中国の軍機が1日に我が国のADIZに侵入する回数は最近、過去最多を記録した。イギリス下院のRob Butler議員(保守党)は26日、ジョンソン首相への質問の中でこれを憂慮した。これを受けてジョンソン首相は、中国の軍機による台湾のADIZ侵入は台湾海峡の平和と安定に寄与せず、両岸は平和的かつ建設的な対話を行うべきだと明確に指摘した。
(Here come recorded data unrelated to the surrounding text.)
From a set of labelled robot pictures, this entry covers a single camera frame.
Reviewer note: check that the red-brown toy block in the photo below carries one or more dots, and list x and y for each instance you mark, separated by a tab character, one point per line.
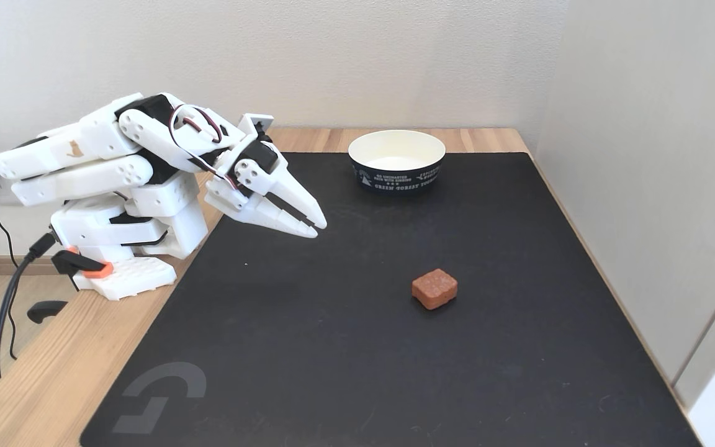
434	288

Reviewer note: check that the white paper bowl navy band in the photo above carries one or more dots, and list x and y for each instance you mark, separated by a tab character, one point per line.
395	158

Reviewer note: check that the black desk mat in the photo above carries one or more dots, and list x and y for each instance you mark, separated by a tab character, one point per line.
332	372

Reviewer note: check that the black orange table clamp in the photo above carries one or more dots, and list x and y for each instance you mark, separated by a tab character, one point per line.
72	261

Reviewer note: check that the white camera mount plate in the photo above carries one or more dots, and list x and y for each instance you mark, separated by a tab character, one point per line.
252	124

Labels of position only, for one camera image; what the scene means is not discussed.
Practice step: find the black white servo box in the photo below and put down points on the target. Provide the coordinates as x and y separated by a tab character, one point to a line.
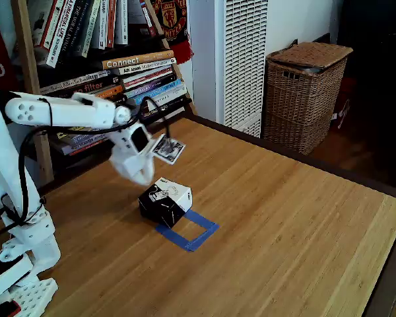
161	201

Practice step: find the blue tape square target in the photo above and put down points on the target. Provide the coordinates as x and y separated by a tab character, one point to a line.
200	236

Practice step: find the red spine book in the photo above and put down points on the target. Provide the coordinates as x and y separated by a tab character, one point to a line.
85	149

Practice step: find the black book orange lettering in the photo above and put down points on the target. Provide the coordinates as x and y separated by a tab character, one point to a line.
120	98

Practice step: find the purple spine book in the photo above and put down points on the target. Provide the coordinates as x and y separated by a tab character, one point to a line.
82	140

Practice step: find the black book white lettering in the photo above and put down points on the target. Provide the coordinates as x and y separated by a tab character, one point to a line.
171	107

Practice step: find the white book grey lettering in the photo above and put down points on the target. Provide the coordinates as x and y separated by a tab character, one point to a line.
168	98

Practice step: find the dark purple book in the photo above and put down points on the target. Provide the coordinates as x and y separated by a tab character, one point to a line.
151	85

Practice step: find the red white striped book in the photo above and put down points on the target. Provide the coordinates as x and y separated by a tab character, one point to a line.
145	76

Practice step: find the black no filter book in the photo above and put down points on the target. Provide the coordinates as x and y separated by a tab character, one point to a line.
92	87

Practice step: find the yellow spine book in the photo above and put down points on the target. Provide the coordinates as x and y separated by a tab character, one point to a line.
61	135

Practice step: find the white Modern Romance book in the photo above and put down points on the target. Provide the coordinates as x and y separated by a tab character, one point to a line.
145	66

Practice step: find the tan Connect book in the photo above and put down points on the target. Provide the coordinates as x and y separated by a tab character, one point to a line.
135	60

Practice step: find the dark green white book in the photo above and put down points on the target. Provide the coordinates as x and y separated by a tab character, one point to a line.
91	29

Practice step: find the white book black print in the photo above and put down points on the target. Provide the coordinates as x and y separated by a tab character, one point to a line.
121	23

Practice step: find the orange red upright book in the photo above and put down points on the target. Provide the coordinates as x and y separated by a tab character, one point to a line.
111	23

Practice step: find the white Sharp book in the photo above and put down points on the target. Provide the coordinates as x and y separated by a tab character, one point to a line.
104	23

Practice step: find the leaning red book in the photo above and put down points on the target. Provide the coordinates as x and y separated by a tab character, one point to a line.
148	18

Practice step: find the white Financial Life book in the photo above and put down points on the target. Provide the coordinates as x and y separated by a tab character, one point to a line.
61	36

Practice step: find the red football scarf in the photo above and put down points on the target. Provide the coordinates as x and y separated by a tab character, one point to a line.
171	20

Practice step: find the black Moral Animal book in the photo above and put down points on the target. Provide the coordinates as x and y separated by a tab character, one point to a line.
74	26

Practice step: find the white radiator grille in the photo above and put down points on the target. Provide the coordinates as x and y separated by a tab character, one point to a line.
244	66

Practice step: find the white red upright book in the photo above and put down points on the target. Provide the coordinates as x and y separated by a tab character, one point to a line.
44	23

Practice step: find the brown wicker basket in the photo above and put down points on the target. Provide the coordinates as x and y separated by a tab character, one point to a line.
300	99

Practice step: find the red bag white print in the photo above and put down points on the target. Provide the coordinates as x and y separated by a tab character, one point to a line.
343	105

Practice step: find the wooden ladder bookshelf frame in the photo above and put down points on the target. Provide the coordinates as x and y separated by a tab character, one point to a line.
26	49

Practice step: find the white perforated base plate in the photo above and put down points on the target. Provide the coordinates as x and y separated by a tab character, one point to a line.
33	297

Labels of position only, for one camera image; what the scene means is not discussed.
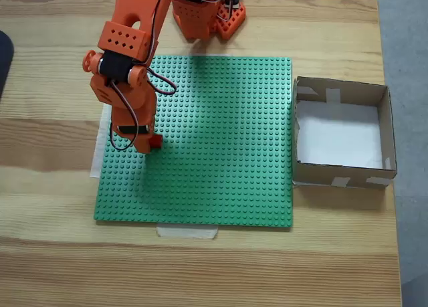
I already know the green lego baseplate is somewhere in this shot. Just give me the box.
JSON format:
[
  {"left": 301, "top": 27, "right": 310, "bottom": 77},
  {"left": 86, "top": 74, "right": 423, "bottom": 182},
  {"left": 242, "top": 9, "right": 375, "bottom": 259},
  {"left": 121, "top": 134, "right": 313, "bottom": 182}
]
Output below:
[{"left": 93, "top": 54, "right": 294, "bottom": 230}]

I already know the white paper box lining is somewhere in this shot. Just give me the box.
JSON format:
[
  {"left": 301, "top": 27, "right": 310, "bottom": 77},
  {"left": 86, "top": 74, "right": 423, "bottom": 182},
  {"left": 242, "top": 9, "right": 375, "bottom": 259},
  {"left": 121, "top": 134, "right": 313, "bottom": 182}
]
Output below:
[{"left": 296, "top": 100, "right": 384, "bottom": 169}]

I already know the brown cardboard box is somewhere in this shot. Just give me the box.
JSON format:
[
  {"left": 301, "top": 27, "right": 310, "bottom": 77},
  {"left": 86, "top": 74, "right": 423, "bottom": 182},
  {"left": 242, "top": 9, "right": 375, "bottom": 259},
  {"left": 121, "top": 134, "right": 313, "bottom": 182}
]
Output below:
[{"left": 292, "top": 75, "right": 399, "bottom": 190}]

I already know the long masking tape strip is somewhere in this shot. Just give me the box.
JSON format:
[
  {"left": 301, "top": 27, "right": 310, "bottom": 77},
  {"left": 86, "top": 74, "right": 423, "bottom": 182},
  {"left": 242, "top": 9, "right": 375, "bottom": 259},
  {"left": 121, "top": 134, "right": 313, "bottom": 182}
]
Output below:
[{"left": 89, "top": 94, "right": 114, "bottom": 179}]

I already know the short masking tape strip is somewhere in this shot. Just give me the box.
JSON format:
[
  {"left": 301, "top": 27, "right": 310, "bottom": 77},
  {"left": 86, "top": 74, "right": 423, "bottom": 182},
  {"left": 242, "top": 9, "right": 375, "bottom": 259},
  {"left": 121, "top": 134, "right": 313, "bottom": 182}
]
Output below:
[{"left": 156, "top": 225, "right": 220, "bottom": 240}]

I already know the black rounded object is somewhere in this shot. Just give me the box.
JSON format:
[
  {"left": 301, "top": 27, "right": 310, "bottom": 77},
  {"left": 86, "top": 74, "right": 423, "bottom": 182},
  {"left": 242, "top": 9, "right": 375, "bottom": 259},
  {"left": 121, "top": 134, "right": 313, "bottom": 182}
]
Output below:
[{"left": 0, "top": 29, "right": 15, "bottom": 102}]

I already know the black red servo cable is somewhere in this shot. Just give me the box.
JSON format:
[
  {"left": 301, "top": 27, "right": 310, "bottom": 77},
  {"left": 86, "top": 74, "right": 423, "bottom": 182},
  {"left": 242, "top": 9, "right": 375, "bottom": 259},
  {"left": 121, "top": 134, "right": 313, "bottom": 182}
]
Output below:
[{"left": 108, "top": 0, "right": 177, "bottom": 151}]
イギリスは同国がG7(先進7カ国)の議長国を務めていた昨年、台湾海峡の平和と安定を維持することの重要性を三度にわたって強調しており、今回中国軍機による台湾のADIZ侵入への懸念を表明したのはそれに続くものである。ジョンソン首相のほかにも、イギリスのリズ・トラス(Liz Truss)外務大臣、ベン・ウォレス(Ben Wallace)国防大臣、イギリス秘密情報部のリチャード・ムーア(Richard Moore)長官らが報道陣によるインタビューや講演など様々な公の場で台湾海峡の平和と安定を維持することの重要性を強調してきた。
このほか昨年は、日米首脳会談、米韓首脳会談、日EU(欧州連合)首脳協議、日豪2プラス2(外務・防衛閣僚協議)、仏豪2プラス2(同)などが台湾海峡の安全保障を重視する立場を表明しており、このことは台湾海峡の平和と安定の維持がすでに米国、日本、イギリス、フランス、EUなど世界の主要な民主主義陣営の指導者たちにとって主流のコンセンサスになっていることを際立たせている。台湾は中国が軍機を台湾のADIZに派遣するからといって自由で民主的なライフスタイルを放棄することはない。中国の権威主義が台湾への脅迫を続けることは、各国に中国共産党の好戦的な本質をいっそうわからせるだけである。
台湾とイギリスの関係は密接で友好的だ。イギリスは台湾の国際機関への有意義な参加を支持し、台湾海峡の安全保障に関心を寄せているほか、平和的な手段で両岸のわだかまりを解決するよう呼びかけている。台湾はインド太平洋地域における責任ある一員として、引き続き透明かつ高い基準、そして共通の価値という民主の原則を堅持しつつ、イギリスをはじめとするG7メンバーやEUなど理念の近い国々及びパートナーたちと手を取り合って世界の民主主義同盟の強靭性を強化し、民主の発展を支えていく。そして、インド太平洋地域の平和と安定、繁栄と持続可能な発展を共に守っていく。